WHAT YOU WILL DO: Below are records; report how many of their lines contain the word "right", giving only the number.

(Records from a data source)

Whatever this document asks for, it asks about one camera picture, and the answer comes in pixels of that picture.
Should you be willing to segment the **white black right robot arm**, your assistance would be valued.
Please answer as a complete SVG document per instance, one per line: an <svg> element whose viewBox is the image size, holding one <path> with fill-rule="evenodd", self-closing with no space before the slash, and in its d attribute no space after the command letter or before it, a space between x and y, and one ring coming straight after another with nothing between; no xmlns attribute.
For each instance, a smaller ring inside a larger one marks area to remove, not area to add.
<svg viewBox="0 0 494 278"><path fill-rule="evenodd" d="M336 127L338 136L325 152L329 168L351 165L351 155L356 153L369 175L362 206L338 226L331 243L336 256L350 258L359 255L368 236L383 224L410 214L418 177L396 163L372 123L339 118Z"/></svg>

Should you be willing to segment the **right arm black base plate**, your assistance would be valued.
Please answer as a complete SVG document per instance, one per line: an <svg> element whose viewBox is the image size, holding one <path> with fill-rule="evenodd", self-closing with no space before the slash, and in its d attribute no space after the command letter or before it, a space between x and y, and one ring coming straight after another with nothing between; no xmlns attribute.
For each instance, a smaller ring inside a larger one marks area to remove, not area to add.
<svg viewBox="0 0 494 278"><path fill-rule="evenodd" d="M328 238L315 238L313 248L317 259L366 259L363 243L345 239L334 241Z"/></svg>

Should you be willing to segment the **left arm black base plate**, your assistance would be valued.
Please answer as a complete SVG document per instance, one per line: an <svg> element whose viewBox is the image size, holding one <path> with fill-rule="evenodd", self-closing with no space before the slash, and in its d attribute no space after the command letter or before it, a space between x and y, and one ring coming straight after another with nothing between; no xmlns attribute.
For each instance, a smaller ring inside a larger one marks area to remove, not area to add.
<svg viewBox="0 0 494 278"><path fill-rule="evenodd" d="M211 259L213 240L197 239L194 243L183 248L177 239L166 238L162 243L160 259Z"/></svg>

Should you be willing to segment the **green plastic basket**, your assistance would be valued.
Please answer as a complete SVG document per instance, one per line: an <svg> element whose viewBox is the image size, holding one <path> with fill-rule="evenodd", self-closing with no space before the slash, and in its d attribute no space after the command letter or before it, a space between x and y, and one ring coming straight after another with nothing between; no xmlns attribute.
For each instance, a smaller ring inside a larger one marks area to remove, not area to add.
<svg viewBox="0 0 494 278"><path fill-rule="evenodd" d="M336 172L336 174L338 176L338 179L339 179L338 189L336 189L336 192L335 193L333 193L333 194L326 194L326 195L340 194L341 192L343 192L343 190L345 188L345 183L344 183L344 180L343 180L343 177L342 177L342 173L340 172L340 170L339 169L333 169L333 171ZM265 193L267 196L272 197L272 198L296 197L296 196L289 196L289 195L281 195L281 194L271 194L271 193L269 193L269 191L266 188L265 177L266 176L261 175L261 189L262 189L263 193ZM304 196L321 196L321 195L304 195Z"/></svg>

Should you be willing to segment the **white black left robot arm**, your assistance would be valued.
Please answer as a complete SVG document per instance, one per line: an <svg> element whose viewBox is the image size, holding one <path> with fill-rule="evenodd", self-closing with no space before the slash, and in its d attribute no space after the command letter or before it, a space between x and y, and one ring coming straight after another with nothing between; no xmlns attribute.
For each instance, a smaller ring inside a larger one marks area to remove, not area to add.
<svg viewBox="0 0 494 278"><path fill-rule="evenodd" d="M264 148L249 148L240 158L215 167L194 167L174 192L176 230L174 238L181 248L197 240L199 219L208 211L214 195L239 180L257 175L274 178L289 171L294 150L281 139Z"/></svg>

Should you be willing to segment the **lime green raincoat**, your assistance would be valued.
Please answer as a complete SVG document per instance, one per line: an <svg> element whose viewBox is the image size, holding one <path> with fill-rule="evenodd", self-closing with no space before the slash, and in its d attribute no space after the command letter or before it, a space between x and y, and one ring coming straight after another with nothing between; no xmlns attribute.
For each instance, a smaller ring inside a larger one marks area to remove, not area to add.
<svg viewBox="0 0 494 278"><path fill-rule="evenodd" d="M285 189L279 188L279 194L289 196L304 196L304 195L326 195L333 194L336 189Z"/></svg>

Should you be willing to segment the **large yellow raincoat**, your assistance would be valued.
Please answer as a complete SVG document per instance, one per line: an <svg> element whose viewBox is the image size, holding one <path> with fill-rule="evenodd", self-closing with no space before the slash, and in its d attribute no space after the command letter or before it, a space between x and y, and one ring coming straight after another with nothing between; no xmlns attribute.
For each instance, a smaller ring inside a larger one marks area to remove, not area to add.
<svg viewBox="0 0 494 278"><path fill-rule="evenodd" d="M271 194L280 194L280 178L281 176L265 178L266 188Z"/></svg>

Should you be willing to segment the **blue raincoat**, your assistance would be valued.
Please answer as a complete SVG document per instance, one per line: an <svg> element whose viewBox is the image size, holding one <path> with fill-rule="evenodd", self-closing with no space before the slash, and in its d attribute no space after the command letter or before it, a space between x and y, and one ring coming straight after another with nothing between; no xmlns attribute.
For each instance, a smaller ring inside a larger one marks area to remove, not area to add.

WRITTEN RESPONSE: 2